J Anesth Perioper Med. 2017;4(2):60-66. https://doi.org/10.24015/ebcmed.japm.2017.0015
From Department of Anesthesiology, University of Virginia, Charlottesville, USA.
Correspondence to Dr. Zhi-Yi Zuo at email@example.com.
EBCMED ID: ebcmed.japm.2017.0015 DOI: 10.24015/ebcmed.japm.2017.0015
Chronic cerebral hypoperfusion potentially contributes to the initiation and progression of vascular dementia (VD). Bilateral common carotid artery occlusion (two- vessel occlusion) is the most commonly used animal model to replicate this pathological condition but with high mortality and severe histological cerebral damage. Unilateral common carotid artery occlusion (one-vessel occlusion) was introduced to simulate clinical conditions. Our study was designed to further characterize this model.
In this study, eight-week old CD-1 mice were subjected to left common carotid artery occlusion (LCCAO). Two weeks after the occlusion, their learning and memory were assessed by Barnes maze and fear conditioning. Histo-morphological changes were evaluated by Hematoxylin-Eosin staining. Neuronal and axonal degenerative changes were examined by amino-cupric sliver staining.
LCCAO increased the time to find the target box in the Barnes maze test during the 4-day training sessions and one day after the training sessions compared with sham group mice. There was no difference in context-related or tone-related freezing behavior between these two groups. No significant histological neuronal cell damage or degeneration was observed in brain sections of hippocampus and corpus callosum in these two groups.

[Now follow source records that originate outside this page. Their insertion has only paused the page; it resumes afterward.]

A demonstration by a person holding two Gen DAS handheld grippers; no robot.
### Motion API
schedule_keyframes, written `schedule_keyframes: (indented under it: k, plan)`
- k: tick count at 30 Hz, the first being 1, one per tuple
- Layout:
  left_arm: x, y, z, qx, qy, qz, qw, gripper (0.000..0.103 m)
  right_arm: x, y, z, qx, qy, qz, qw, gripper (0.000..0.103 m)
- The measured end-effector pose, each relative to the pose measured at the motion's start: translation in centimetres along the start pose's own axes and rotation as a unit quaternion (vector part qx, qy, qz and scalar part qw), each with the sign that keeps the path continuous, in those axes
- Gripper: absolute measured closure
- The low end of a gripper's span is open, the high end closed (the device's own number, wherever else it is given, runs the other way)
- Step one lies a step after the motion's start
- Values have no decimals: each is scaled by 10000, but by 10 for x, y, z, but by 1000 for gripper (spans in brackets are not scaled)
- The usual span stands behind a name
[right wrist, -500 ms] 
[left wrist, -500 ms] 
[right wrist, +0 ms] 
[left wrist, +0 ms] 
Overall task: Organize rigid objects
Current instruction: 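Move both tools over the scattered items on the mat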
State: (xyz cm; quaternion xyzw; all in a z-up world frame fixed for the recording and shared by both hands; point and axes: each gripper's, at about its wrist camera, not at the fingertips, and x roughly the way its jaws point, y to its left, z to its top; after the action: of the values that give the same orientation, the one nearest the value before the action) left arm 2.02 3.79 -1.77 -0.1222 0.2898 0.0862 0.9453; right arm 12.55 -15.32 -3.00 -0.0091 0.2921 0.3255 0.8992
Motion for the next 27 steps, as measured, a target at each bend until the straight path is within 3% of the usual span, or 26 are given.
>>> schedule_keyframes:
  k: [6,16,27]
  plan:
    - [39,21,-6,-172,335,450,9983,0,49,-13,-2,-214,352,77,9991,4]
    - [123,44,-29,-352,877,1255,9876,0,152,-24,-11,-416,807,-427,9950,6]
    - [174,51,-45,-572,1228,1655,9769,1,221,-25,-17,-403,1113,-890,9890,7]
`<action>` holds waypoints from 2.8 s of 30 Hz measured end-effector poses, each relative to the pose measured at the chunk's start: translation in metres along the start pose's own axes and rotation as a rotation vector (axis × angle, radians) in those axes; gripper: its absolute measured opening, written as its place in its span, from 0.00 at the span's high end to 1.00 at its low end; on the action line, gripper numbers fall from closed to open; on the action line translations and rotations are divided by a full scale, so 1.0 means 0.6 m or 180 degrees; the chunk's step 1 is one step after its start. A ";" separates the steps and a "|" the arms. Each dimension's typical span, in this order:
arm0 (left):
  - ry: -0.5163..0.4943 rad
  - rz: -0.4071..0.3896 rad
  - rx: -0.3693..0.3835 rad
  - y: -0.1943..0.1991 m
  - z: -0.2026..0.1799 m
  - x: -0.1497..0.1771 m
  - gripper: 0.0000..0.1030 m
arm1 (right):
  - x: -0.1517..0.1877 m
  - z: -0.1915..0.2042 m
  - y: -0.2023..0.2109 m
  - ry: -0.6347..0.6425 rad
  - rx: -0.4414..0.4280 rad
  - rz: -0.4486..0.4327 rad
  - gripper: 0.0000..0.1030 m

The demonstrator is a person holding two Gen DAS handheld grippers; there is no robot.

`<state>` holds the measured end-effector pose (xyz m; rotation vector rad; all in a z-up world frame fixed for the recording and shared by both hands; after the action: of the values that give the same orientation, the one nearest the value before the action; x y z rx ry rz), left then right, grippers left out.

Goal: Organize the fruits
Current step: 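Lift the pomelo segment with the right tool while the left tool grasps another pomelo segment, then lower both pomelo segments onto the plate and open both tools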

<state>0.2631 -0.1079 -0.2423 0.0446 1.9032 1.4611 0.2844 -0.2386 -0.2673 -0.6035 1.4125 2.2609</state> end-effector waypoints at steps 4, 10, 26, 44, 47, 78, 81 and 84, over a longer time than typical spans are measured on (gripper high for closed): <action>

Our results suggest that LCCAO can be used to mimic the vascular dementia.
Declaration of Interests
The authors declare no competing financial interests.
This study was supported by a grant (R01 GM098308 to Z Zuo) from the National Institutes of Health, Bethesda, MD, the Robert M. Epstein Professorship endowment, University of Virginia, Charlottesville, VA, and a grant (81641160) from National Natural Science Foundation of China, Beijing, China.